Gemini didn't say anything. It was a silent, silent game for now.

"The gallery opens again at one." Charlotte arose, slung her purse over her shoulder and looked Gemini dead in the eyes. "I must get to my next class now."

And so Gemini wandered back to the park alone, to where it all began. Her left fingers were curled protectively around the crumpled flier.

The humidity was thick enough to slice. It tasted of musky grass and a yet-to-arrive, sluggish breeze. A young child was doing cartwheels on the grass, laughter like lightning through the haze. Gemini took a thorough glance around. A pair of young men, probably students, were strolling this way down the path. A senior citizen was glancing out into the horizon, enjoying the comfort of one the benches. Off under one of the oak trees, puffs of smoke were coming from what were undoubtedly teenager's lips. And here in the middle of it all was a glowing, laughing child.

All of the other voices in the park were closing in on this one single laugh, dimming it, silencing it. The familiar feeling, the electricity, returned. It snapped at Gemini's throat, spreading upward, entrapping her mind. Gemini bolted, building an atmosphere above that child, ozone turning its shields outwards, causing the darkness to billow around it.

But there was trembling, and the child's eyes were wide. Gemini watched her race away from her while faintly sobbing, back to her mother's arms.

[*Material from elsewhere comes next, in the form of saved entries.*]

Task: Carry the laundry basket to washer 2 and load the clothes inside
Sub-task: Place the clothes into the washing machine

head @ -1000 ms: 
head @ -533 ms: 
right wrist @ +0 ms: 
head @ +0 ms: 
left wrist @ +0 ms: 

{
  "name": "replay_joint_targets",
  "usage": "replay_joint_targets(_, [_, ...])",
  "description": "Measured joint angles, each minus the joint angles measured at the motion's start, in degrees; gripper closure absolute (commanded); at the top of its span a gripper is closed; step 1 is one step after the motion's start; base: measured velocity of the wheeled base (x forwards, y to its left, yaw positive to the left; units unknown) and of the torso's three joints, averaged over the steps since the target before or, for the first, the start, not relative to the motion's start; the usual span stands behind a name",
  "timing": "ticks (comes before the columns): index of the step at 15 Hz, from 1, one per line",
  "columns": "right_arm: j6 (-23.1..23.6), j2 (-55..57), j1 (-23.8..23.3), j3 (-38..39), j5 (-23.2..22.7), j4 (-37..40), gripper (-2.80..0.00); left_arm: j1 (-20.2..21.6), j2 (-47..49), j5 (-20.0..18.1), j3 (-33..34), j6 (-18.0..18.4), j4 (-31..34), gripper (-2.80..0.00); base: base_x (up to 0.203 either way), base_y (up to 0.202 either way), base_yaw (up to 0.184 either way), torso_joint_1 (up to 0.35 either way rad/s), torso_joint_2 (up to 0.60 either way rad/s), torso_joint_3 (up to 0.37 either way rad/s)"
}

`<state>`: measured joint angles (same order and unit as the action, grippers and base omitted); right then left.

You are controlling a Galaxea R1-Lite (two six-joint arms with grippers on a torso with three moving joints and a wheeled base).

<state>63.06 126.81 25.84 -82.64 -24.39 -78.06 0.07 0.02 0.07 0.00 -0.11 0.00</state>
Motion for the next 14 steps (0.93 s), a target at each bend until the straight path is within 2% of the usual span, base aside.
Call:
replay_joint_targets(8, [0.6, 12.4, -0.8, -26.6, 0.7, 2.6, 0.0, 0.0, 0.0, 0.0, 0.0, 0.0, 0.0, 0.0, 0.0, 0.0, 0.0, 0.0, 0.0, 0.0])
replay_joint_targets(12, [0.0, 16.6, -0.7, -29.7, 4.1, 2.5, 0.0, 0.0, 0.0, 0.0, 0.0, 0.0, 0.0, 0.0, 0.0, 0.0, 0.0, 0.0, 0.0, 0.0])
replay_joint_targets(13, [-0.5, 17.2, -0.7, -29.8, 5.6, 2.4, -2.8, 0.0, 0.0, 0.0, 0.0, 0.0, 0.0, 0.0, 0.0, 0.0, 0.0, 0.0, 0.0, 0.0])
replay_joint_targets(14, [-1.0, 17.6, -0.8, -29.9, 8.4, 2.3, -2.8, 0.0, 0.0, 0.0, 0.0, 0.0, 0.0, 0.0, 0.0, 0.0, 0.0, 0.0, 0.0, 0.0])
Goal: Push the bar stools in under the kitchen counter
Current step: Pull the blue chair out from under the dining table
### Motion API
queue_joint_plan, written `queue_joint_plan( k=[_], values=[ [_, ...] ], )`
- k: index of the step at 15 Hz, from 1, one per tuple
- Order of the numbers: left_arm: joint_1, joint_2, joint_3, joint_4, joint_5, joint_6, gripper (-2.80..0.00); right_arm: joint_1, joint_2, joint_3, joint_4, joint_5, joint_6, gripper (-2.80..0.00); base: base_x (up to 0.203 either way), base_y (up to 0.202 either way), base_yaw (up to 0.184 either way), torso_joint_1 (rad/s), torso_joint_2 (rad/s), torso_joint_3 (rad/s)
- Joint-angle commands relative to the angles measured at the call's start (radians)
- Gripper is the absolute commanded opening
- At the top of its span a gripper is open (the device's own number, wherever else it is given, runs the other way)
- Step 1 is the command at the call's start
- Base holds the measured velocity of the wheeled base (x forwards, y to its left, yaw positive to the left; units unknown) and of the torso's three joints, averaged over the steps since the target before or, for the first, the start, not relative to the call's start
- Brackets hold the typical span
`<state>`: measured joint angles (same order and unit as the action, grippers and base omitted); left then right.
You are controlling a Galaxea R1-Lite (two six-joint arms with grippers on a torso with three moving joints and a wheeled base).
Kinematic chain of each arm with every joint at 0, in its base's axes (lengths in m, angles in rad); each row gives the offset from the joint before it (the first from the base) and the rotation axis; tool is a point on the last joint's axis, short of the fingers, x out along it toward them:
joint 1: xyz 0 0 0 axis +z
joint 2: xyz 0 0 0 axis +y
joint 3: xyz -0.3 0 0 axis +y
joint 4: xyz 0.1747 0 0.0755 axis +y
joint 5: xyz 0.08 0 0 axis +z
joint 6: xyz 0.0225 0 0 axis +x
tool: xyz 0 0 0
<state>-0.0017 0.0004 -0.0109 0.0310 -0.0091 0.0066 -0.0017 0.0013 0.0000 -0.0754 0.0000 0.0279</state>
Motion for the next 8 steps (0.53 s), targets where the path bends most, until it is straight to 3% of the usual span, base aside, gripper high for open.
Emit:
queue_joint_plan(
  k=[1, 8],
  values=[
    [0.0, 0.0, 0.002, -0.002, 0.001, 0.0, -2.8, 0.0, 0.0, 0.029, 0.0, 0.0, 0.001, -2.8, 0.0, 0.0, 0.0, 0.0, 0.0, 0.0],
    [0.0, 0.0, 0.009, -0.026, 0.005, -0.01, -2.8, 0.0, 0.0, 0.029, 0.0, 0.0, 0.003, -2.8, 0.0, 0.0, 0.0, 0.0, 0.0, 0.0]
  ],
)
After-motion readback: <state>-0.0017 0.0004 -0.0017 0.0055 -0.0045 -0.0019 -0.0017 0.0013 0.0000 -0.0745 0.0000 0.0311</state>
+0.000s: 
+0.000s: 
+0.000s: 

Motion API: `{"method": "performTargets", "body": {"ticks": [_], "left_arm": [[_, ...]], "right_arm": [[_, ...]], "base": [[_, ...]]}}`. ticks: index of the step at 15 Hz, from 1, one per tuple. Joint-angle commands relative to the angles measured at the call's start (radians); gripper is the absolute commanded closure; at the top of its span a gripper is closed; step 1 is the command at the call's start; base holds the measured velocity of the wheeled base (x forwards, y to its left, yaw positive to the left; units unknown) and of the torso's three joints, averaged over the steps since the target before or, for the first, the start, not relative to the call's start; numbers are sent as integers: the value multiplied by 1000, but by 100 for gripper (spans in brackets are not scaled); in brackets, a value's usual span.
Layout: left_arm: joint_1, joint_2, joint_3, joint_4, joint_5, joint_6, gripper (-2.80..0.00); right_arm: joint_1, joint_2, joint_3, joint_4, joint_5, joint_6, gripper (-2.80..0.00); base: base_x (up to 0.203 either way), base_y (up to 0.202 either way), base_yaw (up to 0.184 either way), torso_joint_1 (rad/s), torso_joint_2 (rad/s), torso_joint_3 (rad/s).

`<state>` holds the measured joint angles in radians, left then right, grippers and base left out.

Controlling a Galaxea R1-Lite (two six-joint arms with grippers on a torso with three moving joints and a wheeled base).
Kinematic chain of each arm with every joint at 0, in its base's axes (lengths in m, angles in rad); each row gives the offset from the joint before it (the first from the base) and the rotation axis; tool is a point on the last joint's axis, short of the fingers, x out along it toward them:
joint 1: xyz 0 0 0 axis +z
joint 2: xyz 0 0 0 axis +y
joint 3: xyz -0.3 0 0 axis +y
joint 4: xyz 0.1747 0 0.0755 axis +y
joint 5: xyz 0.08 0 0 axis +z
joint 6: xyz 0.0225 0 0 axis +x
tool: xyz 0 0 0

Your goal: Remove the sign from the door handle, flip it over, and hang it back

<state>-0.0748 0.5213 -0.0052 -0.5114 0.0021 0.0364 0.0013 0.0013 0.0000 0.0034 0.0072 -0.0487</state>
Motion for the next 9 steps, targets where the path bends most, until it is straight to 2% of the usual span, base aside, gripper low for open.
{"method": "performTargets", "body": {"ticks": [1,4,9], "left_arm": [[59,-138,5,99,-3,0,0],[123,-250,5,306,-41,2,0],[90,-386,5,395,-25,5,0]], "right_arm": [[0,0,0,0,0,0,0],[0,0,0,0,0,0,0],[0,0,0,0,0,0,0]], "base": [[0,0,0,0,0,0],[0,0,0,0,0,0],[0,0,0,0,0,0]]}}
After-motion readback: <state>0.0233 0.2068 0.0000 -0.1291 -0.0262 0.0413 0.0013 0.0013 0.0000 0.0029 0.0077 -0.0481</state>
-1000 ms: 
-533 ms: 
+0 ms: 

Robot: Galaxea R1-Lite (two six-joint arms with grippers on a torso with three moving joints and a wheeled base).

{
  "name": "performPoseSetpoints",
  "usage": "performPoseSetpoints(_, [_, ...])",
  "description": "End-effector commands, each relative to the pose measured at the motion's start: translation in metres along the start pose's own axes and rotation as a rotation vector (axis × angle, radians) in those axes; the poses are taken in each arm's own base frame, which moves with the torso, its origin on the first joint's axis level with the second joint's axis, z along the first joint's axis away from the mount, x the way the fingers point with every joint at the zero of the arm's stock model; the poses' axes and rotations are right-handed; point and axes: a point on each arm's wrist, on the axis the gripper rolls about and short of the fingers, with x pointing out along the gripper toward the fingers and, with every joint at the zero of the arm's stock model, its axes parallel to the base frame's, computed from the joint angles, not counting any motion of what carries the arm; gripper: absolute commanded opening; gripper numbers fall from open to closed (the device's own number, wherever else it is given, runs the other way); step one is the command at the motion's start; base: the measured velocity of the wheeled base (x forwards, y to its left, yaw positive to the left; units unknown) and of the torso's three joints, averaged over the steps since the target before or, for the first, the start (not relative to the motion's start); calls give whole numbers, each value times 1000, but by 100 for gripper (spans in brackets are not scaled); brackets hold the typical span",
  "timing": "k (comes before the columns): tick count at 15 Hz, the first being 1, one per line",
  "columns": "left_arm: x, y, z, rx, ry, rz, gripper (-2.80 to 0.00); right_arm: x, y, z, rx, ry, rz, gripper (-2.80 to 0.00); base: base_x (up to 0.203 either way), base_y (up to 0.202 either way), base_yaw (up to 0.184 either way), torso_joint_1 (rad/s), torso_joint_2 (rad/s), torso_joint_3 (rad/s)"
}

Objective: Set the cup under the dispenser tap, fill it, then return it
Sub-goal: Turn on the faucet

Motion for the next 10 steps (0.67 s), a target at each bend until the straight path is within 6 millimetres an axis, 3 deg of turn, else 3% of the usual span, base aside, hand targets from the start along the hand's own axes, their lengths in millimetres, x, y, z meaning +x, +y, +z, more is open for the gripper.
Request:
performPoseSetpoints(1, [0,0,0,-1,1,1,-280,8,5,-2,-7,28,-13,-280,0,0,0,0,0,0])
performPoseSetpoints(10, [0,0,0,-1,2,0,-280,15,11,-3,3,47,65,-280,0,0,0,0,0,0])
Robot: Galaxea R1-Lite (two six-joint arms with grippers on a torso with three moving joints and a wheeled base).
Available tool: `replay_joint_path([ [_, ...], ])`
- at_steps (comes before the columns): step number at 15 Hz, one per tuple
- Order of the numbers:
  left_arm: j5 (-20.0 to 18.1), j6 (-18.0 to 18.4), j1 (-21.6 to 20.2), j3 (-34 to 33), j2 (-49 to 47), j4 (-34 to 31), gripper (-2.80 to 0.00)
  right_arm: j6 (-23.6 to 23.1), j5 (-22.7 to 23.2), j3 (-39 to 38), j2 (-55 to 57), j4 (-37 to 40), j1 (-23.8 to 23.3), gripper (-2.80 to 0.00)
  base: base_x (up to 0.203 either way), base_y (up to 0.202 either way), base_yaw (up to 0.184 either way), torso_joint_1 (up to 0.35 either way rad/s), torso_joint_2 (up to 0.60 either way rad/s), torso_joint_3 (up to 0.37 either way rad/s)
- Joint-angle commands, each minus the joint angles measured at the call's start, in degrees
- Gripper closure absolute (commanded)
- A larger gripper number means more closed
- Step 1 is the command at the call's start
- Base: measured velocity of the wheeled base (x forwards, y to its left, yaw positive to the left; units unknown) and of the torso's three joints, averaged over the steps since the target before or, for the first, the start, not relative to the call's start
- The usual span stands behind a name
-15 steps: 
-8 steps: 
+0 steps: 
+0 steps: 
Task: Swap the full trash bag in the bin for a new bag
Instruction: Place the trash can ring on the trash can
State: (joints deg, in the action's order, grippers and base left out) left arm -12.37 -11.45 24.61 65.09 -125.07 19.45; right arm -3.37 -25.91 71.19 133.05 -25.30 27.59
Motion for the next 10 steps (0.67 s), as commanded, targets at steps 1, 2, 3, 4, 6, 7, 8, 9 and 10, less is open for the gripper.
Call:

That night, she used a proper canvas.

- - -

The two women stood under the streetlamp outside the gallery. The doors were open, beckoning them inside. "Gemini Brown" was one of the large printed names in the front window, just under "Carleton."

"So you've given up your prejudice?" asked Charlotte.

"I honestly don't know."

The two entered, and Charlotte examined the painting up close. The gesture of a child dancing in a sphere.

"Do you know this child?"


"A hallucination?"


"One of my friends who's majoring in psych told me the other day that schizophrenia often manifests itself in one's 20s."

Gemini gave her a small, almost reassuring smile and a breathless laugh, though it was really a howl. She took Charlotte's hand and led her off to examine the other abstract works.